Monday, August 08, 2005
Seeing a friend off at Beirut Rafic Hariri International Airport this morning, I was surprised to see cigarettes, albeit Marlboro Lights, being sold at the airport pharmacy (it calls itself a “parapharmacy”). Most pharmacies here used to sell herbal cigarettes (which were probably no healthier than regular cigarettes).They smelt like marijuana – I was smoking them at a pub once when the proprietor kindly asked me to refrain and gave me a complimentary pack of Marlboro Lights.
I prefer the old airport to this Hariri-built Saudi style marble box. It had a lot more charm and character.

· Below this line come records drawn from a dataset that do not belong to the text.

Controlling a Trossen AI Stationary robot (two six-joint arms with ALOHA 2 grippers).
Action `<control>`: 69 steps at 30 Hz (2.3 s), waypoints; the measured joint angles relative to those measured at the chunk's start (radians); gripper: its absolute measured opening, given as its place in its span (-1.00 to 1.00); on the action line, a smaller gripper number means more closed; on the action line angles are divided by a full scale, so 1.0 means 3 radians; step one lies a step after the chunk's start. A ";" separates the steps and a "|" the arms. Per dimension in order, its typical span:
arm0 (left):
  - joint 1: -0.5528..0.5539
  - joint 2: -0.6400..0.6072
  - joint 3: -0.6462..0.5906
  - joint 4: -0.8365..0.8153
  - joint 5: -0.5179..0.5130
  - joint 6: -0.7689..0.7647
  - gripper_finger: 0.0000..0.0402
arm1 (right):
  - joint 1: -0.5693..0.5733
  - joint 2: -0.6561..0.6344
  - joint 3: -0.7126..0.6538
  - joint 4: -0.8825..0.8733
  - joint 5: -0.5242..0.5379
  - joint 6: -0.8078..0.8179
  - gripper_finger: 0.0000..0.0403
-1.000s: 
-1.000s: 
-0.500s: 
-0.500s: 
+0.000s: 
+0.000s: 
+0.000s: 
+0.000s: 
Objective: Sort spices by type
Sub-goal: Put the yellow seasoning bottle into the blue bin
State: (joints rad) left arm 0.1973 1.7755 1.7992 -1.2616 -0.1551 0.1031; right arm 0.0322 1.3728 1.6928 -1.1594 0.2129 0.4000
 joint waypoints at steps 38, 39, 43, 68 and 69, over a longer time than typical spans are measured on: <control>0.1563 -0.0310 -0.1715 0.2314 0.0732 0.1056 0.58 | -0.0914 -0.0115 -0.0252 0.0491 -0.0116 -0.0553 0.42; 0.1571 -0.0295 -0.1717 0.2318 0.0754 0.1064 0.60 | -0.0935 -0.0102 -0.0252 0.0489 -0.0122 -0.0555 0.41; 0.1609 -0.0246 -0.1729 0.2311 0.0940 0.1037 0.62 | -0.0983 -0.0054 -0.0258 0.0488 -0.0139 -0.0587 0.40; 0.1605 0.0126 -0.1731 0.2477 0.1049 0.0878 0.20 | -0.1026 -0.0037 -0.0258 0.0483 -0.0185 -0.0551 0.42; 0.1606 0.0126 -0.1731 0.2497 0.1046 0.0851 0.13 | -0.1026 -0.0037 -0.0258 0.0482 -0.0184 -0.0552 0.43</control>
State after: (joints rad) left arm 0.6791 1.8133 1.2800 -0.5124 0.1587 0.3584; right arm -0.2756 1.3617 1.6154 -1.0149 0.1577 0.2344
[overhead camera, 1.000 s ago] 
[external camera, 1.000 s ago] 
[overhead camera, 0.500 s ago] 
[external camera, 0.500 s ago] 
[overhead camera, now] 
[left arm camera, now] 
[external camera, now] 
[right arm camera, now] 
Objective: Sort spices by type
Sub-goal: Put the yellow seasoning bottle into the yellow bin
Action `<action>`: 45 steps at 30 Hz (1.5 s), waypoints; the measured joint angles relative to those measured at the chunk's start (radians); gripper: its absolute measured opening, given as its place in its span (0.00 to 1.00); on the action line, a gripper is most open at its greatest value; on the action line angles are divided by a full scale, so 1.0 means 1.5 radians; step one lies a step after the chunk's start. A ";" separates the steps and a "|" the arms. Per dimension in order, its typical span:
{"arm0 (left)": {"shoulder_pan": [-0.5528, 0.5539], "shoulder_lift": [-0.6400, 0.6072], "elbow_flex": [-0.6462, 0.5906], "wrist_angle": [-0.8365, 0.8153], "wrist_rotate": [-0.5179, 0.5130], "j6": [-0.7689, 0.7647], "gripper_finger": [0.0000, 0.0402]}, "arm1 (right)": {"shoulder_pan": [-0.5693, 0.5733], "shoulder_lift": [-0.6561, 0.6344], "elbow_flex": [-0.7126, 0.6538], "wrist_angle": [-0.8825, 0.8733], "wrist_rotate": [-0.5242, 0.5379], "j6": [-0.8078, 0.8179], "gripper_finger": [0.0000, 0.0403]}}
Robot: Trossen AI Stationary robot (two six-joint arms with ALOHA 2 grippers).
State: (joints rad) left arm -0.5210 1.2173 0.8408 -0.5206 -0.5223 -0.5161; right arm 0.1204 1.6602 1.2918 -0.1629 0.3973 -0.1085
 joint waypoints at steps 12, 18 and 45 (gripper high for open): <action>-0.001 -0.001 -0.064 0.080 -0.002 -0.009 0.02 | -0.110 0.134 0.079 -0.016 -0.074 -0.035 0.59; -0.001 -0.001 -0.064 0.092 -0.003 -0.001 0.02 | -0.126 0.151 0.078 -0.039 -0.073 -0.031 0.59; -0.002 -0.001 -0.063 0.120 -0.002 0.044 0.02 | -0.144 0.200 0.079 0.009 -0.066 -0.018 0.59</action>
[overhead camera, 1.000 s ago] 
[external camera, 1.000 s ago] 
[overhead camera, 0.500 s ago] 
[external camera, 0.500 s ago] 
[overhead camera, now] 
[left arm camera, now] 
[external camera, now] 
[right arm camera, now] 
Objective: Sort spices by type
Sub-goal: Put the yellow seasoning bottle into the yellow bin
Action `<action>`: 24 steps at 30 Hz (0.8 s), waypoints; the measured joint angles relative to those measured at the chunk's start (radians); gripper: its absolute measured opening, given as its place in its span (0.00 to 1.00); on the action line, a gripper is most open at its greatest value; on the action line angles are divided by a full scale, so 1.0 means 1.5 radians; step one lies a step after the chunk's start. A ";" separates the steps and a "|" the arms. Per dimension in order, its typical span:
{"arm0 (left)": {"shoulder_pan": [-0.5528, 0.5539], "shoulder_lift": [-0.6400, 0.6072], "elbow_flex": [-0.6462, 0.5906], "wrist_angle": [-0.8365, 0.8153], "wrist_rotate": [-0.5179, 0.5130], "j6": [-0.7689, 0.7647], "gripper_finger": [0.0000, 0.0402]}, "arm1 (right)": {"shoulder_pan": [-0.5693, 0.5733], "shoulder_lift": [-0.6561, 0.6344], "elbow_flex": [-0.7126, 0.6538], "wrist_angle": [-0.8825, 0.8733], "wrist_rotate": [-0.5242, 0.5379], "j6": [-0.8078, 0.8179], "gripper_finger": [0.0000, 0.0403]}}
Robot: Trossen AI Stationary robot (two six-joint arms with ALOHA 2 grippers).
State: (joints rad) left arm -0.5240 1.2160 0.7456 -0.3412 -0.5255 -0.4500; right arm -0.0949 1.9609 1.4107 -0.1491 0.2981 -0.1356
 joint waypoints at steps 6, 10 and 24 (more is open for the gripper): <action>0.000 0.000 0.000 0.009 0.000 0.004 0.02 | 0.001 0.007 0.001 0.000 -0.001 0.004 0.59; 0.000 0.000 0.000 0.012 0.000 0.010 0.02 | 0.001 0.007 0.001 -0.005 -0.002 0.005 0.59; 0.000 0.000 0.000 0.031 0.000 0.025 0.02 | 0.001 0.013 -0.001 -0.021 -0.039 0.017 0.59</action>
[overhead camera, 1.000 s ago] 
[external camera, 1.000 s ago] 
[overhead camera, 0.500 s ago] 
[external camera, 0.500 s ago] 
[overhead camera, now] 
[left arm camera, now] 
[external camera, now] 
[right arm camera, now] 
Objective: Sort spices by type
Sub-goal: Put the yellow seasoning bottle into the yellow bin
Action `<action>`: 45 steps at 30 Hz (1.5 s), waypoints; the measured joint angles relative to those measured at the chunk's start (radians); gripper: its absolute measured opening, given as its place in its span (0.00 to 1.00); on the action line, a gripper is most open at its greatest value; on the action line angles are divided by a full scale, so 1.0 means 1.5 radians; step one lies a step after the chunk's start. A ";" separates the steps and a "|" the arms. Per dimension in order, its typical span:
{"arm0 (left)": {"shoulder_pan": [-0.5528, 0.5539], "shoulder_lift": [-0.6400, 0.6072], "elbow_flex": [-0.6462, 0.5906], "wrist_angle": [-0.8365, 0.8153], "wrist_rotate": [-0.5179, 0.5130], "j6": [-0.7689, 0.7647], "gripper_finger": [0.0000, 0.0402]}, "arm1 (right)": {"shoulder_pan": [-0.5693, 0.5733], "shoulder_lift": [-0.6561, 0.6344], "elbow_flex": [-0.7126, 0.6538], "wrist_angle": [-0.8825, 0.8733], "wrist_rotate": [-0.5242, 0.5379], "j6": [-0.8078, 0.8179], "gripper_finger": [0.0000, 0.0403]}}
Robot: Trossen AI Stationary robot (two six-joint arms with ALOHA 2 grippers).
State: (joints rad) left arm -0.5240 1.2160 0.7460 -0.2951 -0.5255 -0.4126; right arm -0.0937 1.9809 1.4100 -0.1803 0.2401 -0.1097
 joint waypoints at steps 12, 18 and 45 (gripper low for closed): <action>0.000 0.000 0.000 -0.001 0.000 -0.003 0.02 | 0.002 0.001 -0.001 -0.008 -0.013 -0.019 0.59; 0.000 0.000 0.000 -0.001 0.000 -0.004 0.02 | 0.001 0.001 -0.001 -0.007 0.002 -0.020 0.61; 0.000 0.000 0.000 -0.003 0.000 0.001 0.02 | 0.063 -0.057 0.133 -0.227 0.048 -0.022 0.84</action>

My overwhelming memory of the old airport was that there always seemed to be some fat middle-aged veiled chador-clad Shiite woman passed-out on the pavement next to the outside departures gate, overwhelmed by the heat and the emotion of seeing a son or daughter off to a distant land, being administered to by her kinfolk. That doesn’t seem to happen anymore at the new airport. I don’t know – maybe this new airport’s too fancy for faintin’. But another feature of the airport remains - it’s still the only real melting pot in Lebanon, where you’ll find people of all creeds, classes and ages all united, for once, by one thing, the desire to leave this country. The good news for fans of fainting (if there are any fans of that genre) is that fat middle-aged veiled chador-clad women still faint with astonishing regularity in Egyptian soap operas. To save you the bother of watching these annoying programs, here’s a brief synopsis of almost every one of them: a son or daughter wants to marry someone from another class, big drama, fat middle-aged veiled chador-clad mother faints, etc, etc, etc. A far cry from the fainting spells in Victorian era novels. ‘’Oh dear, I’m feeling a little peculiar, I’m all of a perspiration – bring me my smelling salts, summon an apothecary’’ is a lot more refined then today’s screaming, shrieking shrills.